Digit character recognition is an important research field in computer vision, and it also has been used as a test case for theories of machine learning and pattern recognition algorithm in recent years. Devising model of real-world digit character especially handwritten digit is challenging because characters usually have distortion, variations, and various cluttered backgrounds. One fundamental difficulty in learning the model is to deal with significant noise and clutter background factors. Learning meaningful features of digit character is a crucial step towards building general system that can be easily employed in higher level tasks such as identity verification [1], digital signature [2], and converting subtitle data into text format [3].

Many researches have been concerned with the recognition of digit characters and some high accuracy algorithms have been proposed. Choi et al. [4] presented a novel 3D stroke reconstruction algorithm based on a magnetometeraided inertial measurement unit, which is able to estimate the orientation under both static and dynamic conditions for character recognition. Akhtar et al. [5] used a wavelet analysis technique for handwritten digit recognition. Entropy feature was computed in the method. Deselaers et al. [6] proposed latent log-linear models which was an extension of log-linear models incorporating latent variables. Sobel features were extracted in this algorithm. These algorithms used low level representation of raw data for digit character recognition. Low level feature representations have great success in many visual recognition problems, yet there has been a growing body of work suggesting that the approach of using only low level feature representations may be insufficient to represent more high-dimensional, complex data [7]. Instead, some researches focused on training deep, multi-layered networks and proposed the algorithms using not only low level feature representation, but also high level feature representation from raw data.

Cecotti et al. [8] proposed a radial neural convolutional architecture to extract higher level features for multioriented character recognition. The classifier of this method included the Fast Fourier Transform for extracting shift invariant features at the neural network level. Phan et al. [9] proposed hierarchical sparse auto-encoder architecture and used linear regression-based features in clustering for handwritten digit recognition. Their algorithm achieved 1.87% error rates on the Mixed National Institute of Standards and Technology (MNIST) handwritten character recognition dataset. Lee et al. [10] presented a convolutional deep belief network model and trained with unlabeled data. Another contribution of the paper was probabilistic max-pooling, a novel technique which shrinked the representations of higher layers in a probabilistically sound way. The recognition error rate of the model was 0.82% on the MNIST handwritten digits dataset. Ciresan et al. [11] proposed convolutional neural network committees for handwritten character recognition. Their algorithm simply adopted average individual committee member outputs and obtained 0.27% error rate on the MNIST dataset. Lately, they proposed multi-column deep neural networks and trained using standard gradient descent method for handwritten digit classification [12]. The recognition error rate record dropped to 0.23% on the MNIST handwriting digit dataset. These algorithms used neural networks model and achieved good performance on the Standard MNIST digit dataset.

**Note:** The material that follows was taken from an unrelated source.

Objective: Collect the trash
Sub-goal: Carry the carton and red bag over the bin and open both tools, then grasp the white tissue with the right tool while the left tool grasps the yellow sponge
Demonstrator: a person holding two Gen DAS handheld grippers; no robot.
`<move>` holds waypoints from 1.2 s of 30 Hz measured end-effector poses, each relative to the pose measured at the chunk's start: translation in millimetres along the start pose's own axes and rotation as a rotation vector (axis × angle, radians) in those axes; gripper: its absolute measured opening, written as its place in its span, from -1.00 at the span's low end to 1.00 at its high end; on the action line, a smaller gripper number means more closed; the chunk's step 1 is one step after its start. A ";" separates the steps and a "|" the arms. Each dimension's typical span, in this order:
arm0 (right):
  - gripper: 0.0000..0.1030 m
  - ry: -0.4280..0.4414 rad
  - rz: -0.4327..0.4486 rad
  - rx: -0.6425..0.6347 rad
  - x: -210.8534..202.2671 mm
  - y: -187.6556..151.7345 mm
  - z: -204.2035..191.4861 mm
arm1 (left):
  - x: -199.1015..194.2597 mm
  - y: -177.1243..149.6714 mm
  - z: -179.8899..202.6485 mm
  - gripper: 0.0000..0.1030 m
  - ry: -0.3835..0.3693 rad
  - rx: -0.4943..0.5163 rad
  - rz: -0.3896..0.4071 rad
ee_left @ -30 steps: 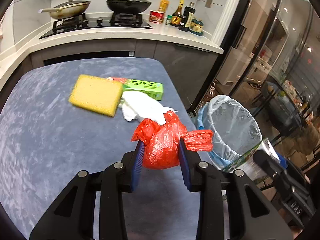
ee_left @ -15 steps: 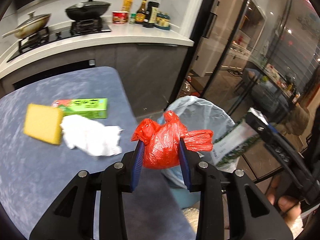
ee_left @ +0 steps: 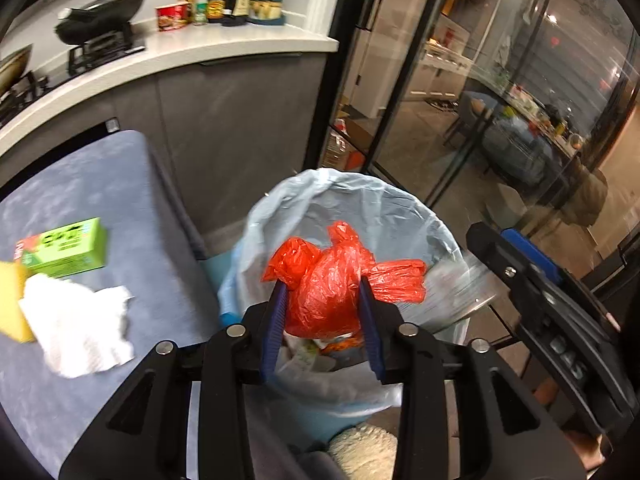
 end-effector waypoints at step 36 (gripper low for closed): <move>0.11 0.255 -0.078 -0.176 -34.8 -53.0 -167.0 | -132.8 -53.0 -184.4 0.13 0.248 -0.345 0.144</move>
Point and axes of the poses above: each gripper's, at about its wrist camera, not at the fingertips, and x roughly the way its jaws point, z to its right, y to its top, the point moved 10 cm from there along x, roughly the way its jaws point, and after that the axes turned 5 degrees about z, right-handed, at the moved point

Currently, neural networks are among the most suitable architectures for digit recognition which seem to benefit unsupervised learning algorithms applied to the input data. Yet, it is still challenging to correctly recognize digit characters when the data contains an amount of distracting factors.

In this paper, a multi-layer hierarchical model based on neural network is proposed by using Hybrid Restricted Boltzmann Machines (HRBMs) for digit character recognition. The model combines double Restricted Boltzmann Machine (RBM) to learn character features and background clutter and finds robust latent features of both that lead to improvement in recognition performance. The families of Restricted Boltzmann Machine (RBM) model [13] have been shown good results on the speech recognition [14], learning movement patterns [15] and facial expression tasks [16].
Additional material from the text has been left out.